Okay, Kelsey. Wrap it up. You’re getting carried away. Anyway, all that food nerd talk translates into a fabulous mini cake that is perfect for small celebrations (like a move to Boston) or just because. Make sure that you put the batter right into the oven after mixing because the baking soda will begin to produce carbon dioxide quickly. Now get on this mini cake! Why not?!
Mini Almond Cake with Raspberry Buttercream
Adapted from Two Red Bowls
For the Cake
55g all-purpose flour (if you can’t measure by weight, see some guidance on how to measure with tablespoons)
¼ cup sugar
¼ teaspoon baking soda
½ teaspoon white vinegar
1 tablespoon plus 2 teaspoons olive oil
2 tablespoons heavy cream
1 tablespoon water
1 tablespoon Greek yogurt
½ teaspoon almond extract
For the Buttercream
2 tablespoons unsalted butter, softened
6 ½ tablespoons – 7 tablespoons powdered sugar
1 tablespoon freeze dried raspberry powder
Pinch of salt
½ tablespoon – 1 tablespoon heavy cream
Splash almond extract
Optional: slivered almonds and additional raspberry powder for decorating
- Make the cake. Preheat oven to 350⁰F. Line three 4-oz ramekins with parchment paper and prep with Pam baking spray or grease and flour around the outside.
- In a small bowl, whisk together flour, sugar, salt, and baking soda. Set aside. In a medium bowl, whisk together the vinegar, olive oil, heavy cream, water, yogurt, and extract. Gently fold the wet ingredients into the dry until just incorporated.

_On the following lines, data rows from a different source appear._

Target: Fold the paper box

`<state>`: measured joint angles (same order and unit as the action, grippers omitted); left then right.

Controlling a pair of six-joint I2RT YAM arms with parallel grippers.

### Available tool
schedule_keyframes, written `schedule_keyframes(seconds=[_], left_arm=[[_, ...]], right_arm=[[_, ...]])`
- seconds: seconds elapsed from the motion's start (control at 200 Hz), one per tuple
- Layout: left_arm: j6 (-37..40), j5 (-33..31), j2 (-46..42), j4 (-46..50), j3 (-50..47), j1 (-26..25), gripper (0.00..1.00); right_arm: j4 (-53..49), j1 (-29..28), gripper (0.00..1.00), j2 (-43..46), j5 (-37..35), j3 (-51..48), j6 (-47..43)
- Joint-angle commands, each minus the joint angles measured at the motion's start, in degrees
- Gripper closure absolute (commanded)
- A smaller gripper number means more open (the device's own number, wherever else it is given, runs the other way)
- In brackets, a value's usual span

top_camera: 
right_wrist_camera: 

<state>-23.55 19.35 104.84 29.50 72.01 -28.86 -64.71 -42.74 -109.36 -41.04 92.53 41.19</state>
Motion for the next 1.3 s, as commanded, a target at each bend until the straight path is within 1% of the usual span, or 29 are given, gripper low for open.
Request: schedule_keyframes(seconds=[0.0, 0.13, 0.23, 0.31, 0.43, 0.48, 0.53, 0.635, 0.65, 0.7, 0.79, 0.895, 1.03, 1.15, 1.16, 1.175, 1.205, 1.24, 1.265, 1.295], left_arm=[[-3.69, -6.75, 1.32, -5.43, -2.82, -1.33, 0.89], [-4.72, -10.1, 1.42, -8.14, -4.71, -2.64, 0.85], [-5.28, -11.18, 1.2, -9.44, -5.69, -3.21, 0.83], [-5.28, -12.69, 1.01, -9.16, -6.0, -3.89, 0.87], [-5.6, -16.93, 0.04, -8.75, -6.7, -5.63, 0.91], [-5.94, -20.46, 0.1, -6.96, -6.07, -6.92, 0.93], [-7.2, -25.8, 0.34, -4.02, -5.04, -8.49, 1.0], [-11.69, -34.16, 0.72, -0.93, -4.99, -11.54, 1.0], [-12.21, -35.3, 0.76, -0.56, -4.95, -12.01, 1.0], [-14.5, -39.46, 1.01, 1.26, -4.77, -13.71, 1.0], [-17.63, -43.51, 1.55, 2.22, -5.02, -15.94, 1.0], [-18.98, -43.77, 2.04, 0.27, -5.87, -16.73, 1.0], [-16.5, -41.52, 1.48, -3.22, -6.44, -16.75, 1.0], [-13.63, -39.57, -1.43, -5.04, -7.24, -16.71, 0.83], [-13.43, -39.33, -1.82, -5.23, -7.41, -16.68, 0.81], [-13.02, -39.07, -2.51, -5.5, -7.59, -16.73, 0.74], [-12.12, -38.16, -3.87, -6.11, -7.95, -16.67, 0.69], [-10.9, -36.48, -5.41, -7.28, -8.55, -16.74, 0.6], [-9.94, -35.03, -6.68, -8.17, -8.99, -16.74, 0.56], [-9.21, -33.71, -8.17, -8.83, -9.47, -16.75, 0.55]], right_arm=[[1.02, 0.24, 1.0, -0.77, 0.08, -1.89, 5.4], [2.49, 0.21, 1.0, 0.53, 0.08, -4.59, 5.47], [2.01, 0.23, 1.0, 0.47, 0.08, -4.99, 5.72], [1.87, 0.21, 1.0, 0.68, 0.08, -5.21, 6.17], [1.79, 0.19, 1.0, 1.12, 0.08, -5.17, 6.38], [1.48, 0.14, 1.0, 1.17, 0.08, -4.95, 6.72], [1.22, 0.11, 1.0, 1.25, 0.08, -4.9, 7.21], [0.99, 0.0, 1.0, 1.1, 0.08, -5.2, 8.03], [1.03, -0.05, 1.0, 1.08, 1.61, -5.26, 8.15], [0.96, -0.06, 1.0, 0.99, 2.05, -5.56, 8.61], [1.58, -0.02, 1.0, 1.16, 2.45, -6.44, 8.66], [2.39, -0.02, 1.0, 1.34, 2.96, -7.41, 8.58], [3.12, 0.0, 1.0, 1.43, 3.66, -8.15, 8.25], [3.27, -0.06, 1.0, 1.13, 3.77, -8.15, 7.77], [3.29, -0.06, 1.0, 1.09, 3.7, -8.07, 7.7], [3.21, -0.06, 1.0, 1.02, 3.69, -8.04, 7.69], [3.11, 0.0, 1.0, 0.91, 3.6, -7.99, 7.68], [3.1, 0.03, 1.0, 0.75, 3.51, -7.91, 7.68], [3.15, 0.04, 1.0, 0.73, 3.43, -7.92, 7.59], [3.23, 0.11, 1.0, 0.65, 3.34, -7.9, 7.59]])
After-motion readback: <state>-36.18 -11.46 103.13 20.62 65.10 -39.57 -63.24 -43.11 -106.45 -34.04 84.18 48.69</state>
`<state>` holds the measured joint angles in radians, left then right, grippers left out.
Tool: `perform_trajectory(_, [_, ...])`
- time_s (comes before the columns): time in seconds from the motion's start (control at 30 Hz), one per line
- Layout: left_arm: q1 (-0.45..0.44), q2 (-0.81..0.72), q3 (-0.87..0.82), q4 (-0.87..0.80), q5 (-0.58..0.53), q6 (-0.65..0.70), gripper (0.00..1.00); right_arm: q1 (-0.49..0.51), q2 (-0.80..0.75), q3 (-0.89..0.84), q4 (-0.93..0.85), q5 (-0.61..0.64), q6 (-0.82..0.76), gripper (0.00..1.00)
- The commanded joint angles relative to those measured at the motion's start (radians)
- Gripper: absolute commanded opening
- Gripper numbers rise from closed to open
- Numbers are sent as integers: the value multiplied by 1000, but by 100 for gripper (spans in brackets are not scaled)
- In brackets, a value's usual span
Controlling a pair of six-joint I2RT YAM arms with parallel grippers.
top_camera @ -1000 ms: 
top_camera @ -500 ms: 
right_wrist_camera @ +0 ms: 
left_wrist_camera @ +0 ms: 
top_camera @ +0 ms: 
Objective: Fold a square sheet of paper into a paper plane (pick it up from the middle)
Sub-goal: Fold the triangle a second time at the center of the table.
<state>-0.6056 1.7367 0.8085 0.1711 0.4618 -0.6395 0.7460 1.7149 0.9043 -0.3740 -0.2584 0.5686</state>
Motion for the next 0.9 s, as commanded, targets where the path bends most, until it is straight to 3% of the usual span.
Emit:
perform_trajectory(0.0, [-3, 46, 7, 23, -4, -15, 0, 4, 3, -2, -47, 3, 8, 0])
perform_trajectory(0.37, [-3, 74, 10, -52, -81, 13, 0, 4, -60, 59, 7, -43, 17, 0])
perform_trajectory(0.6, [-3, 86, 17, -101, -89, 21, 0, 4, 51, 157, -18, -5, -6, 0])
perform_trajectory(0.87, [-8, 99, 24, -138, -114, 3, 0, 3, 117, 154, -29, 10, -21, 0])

- Divide the batter evenly between the ramekins. Bake in the preheated oven for 16-18 minutes or until the cake tops bounce back slightly when touched. Let cool to room temperature. Remove the cakes from the ramekins to a wire rack until ready to frost.
- Make the buttercream. Whisk the butter in a small bowl until smooth. Add 6 ½ tablespoons of powdered sugar, raspberry powder, salt, ½ tablespoon heavy cream, and extract. Stir together. Adjust consistency with additional powdered sugar or heavy cream as desired.
- Frost cake as desired. If your cakes are a little uneven, level out gently after chilling to make it easier. Top with slivered almonds and additional pinches of raspberry powder if desired. Enjoy!